- _Exercise goal_:
Only one stretch of the data below is wanted: the lines starting at the one with "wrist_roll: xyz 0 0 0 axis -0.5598" and ending at the one with "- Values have", both included, given again exactly.

[Records excerpted from a collection]
··········

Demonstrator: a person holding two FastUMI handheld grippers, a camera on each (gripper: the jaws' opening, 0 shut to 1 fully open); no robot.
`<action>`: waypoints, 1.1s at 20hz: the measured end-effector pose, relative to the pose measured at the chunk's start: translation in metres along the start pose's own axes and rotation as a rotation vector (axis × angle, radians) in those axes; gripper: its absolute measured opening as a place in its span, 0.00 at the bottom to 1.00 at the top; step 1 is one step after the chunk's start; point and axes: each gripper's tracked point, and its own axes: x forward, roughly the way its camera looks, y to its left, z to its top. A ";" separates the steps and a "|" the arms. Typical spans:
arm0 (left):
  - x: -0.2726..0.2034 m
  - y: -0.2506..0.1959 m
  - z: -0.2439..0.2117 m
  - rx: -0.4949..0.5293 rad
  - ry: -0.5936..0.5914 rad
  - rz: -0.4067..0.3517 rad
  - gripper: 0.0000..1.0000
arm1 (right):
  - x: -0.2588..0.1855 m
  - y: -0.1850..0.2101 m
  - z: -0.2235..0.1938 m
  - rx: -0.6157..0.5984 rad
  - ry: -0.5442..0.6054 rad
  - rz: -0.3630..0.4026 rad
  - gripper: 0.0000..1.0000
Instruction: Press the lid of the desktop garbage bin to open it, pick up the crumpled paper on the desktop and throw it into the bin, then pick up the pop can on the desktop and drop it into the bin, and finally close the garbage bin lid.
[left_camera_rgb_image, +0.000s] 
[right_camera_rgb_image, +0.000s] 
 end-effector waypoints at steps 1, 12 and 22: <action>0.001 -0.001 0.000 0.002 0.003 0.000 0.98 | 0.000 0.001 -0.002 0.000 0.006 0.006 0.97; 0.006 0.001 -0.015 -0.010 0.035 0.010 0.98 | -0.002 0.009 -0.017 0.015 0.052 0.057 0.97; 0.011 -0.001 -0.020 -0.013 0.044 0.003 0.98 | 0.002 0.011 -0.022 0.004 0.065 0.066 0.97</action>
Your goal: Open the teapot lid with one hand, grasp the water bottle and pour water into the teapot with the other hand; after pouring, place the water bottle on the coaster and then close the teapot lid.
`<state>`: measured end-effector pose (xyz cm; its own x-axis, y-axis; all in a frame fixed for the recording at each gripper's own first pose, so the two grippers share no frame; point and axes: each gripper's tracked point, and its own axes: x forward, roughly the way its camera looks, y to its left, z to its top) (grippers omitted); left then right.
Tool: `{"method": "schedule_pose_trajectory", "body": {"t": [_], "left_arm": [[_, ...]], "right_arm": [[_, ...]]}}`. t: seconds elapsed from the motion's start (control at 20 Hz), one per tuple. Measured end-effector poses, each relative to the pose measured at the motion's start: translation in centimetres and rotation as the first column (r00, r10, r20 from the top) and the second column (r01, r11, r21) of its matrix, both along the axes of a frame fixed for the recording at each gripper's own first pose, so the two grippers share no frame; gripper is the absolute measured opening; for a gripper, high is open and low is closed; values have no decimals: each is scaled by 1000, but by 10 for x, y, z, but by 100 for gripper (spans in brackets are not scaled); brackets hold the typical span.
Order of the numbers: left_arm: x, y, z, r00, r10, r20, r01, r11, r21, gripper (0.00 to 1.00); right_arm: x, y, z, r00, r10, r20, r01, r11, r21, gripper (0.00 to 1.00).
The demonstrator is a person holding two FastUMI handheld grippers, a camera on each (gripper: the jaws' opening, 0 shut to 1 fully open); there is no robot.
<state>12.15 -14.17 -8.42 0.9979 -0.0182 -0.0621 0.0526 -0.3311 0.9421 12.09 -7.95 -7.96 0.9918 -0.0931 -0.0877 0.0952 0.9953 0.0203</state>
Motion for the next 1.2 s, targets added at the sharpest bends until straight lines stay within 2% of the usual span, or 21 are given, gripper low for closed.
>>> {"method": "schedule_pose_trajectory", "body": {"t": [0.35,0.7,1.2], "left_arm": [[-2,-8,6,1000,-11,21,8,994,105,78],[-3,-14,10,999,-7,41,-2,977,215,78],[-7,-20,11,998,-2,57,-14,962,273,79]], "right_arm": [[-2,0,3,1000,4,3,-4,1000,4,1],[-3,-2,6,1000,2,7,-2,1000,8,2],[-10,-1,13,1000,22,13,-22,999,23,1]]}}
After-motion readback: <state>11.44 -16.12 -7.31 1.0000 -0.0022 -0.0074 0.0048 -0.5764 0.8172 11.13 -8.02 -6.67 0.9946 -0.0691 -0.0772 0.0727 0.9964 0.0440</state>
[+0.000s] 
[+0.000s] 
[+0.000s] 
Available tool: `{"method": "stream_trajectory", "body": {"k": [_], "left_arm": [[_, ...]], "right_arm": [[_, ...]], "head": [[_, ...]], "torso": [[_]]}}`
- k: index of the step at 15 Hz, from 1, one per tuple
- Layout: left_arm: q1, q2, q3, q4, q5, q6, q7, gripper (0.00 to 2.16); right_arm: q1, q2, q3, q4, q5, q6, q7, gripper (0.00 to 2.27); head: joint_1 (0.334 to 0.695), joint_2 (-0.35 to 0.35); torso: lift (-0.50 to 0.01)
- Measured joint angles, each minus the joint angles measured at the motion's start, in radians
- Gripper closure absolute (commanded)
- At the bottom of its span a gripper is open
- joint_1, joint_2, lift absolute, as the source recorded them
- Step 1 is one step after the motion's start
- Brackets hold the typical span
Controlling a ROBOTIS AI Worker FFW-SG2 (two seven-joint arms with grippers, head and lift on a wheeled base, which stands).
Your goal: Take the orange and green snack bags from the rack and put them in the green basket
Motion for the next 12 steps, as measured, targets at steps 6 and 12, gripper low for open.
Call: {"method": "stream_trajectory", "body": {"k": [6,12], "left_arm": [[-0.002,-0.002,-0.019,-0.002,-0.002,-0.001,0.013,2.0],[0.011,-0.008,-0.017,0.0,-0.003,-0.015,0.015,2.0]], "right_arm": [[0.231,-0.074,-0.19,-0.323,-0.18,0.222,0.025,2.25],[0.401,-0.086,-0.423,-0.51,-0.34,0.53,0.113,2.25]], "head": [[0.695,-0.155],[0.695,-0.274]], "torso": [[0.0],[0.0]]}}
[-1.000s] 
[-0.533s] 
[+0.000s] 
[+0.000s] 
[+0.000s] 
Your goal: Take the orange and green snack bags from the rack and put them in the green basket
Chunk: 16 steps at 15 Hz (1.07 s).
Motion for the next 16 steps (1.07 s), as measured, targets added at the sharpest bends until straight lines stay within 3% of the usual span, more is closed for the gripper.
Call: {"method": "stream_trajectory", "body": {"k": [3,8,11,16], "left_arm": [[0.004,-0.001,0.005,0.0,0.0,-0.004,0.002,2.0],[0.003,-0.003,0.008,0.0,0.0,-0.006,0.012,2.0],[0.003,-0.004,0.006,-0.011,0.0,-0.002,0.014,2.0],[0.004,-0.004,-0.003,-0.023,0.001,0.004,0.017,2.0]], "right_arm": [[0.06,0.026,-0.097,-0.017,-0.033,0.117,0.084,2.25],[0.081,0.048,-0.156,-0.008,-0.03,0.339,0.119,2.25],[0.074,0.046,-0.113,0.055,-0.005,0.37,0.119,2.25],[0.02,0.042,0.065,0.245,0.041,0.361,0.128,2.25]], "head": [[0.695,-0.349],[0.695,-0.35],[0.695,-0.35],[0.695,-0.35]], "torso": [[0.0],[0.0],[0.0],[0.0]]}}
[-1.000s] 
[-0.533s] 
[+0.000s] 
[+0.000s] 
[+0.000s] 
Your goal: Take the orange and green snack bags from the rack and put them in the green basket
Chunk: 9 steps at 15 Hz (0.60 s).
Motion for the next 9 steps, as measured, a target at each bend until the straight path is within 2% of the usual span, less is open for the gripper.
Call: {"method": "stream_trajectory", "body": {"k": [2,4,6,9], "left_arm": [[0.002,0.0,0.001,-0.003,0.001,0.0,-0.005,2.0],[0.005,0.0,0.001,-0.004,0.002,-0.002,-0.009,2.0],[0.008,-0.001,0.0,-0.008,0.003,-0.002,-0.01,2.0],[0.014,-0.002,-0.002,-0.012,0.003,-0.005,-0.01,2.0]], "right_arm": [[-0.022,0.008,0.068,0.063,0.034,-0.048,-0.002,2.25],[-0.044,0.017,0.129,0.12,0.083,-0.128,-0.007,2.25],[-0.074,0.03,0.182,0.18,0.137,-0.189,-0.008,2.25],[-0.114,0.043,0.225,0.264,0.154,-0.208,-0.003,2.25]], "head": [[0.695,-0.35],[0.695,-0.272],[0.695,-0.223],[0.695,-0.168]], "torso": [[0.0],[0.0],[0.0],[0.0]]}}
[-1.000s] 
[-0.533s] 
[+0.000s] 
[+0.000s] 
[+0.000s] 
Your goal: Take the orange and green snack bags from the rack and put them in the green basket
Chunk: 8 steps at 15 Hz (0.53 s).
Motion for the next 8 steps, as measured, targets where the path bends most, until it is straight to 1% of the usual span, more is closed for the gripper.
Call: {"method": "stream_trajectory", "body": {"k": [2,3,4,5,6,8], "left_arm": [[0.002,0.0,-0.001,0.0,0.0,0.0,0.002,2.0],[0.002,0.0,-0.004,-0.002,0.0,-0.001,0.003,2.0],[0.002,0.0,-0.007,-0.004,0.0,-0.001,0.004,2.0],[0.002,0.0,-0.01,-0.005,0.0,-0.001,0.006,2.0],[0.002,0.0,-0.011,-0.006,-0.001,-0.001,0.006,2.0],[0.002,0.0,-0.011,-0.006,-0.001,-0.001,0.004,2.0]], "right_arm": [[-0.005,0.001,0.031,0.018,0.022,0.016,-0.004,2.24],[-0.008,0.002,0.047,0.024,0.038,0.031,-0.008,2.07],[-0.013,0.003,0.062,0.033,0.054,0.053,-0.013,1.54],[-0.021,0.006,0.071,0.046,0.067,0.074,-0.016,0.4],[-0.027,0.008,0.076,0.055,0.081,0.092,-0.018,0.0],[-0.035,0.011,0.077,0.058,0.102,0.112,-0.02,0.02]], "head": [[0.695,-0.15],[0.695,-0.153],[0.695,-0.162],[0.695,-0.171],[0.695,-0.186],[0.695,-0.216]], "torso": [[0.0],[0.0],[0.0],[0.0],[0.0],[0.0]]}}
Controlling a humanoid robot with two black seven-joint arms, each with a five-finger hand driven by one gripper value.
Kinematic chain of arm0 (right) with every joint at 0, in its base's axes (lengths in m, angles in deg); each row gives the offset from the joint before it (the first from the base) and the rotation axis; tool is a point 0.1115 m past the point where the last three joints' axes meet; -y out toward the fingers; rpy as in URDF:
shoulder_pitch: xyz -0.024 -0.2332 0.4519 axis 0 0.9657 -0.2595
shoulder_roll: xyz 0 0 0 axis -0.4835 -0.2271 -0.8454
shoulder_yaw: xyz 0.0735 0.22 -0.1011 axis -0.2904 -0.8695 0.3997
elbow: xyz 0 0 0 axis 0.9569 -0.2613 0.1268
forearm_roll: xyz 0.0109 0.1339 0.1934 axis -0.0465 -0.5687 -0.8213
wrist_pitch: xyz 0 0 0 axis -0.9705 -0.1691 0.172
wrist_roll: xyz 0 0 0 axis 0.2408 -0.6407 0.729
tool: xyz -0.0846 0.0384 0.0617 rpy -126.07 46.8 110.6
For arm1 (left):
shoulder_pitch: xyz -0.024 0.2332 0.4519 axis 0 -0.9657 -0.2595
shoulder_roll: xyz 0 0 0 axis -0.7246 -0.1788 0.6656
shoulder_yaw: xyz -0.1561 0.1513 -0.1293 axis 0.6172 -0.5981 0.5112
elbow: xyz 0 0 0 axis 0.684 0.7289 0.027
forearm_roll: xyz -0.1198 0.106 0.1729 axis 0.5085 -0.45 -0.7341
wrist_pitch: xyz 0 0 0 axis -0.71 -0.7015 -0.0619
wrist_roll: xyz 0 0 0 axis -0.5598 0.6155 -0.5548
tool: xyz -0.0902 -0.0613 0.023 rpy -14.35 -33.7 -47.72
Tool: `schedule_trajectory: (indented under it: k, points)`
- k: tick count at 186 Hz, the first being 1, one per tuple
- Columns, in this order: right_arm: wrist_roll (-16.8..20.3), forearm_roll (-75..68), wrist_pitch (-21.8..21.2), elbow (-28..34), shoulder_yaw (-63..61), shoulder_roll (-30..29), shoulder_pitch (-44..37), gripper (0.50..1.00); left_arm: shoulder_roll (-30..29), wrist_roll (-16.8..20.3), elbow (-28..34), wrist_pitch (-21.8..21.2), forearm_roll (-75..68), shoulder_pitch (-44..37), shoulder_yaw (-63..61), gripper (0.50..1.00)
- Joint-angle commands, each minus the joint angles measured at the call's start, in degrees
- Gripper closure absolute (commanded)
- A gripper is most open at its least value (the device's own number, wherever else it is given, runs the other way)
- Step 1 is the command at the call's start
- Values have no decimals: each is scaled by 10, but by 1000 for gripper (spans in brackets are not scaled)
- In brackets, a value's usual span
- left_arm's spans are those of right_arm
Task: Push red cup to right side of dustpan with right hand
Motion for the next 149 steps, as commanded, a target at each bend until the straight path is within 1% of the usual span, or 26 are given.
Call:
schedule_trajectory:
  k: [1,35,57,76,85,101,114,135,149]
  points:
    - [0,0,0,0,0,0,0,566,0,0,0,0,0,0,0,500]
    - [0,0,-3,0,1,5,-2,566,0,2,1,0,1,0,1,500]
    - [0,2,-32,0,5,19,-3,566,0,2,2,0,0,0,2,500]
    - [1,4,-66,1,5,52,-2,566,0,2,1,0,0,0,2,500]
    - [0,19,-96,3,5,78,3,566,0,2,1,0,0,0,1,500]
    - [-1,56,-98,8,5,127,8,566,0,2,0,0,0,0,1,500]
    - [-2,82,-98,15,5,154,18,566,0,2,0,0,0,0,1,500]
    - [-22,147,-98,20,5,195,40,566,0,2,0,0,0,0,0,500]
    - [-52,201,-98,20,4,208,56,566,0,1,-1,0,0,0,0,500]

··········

- _The answer_:
wrist_roll: xyz 0 0 0 axis -0.5598 0.6155 -0.5548
tool: xyz -0.0902 -0.0613 0.023 rpy -14.35 -33.7 -47.72
Tool: `schedule_trajectory: (indented under it: k, points)`
- k: tick count at 186 Hz, the first being 1, one per tuple
- Columns, in this order: right_arm: wrist_roll (-16.8..20.3), forearm_roll (-75..68), wrist_pitch (-21.8..21.2), elbow (-28..34), shoulder_yaw (-63..61), shoulder_roll (-30..29), shoulder_pitch (-44..37), gripper (0.50..1.00); left_arm: shoulder_roll (-30..29), wrist_roll (-16.8..20.3), elbow (-28..34), wrist_pitch (-21.8..21.2), forearm_roll (-75..68), shoulder_pitch (-44..37), shoulder_yaw (-63..61), gripper (0.50..1.00)
- Joint-angle commands, each minus the joint angles measured at the call's start, in degrees
- Gripper closure absolute (commanded)
- A gripper is most open at its least value (the device's own number, wherever else it is given, runs the other way)
- Step 1 is the command at the call's start
- Values have no decimals: each is scaled by 10, but by 1000 for gripper (spans in brackets are not scaled)

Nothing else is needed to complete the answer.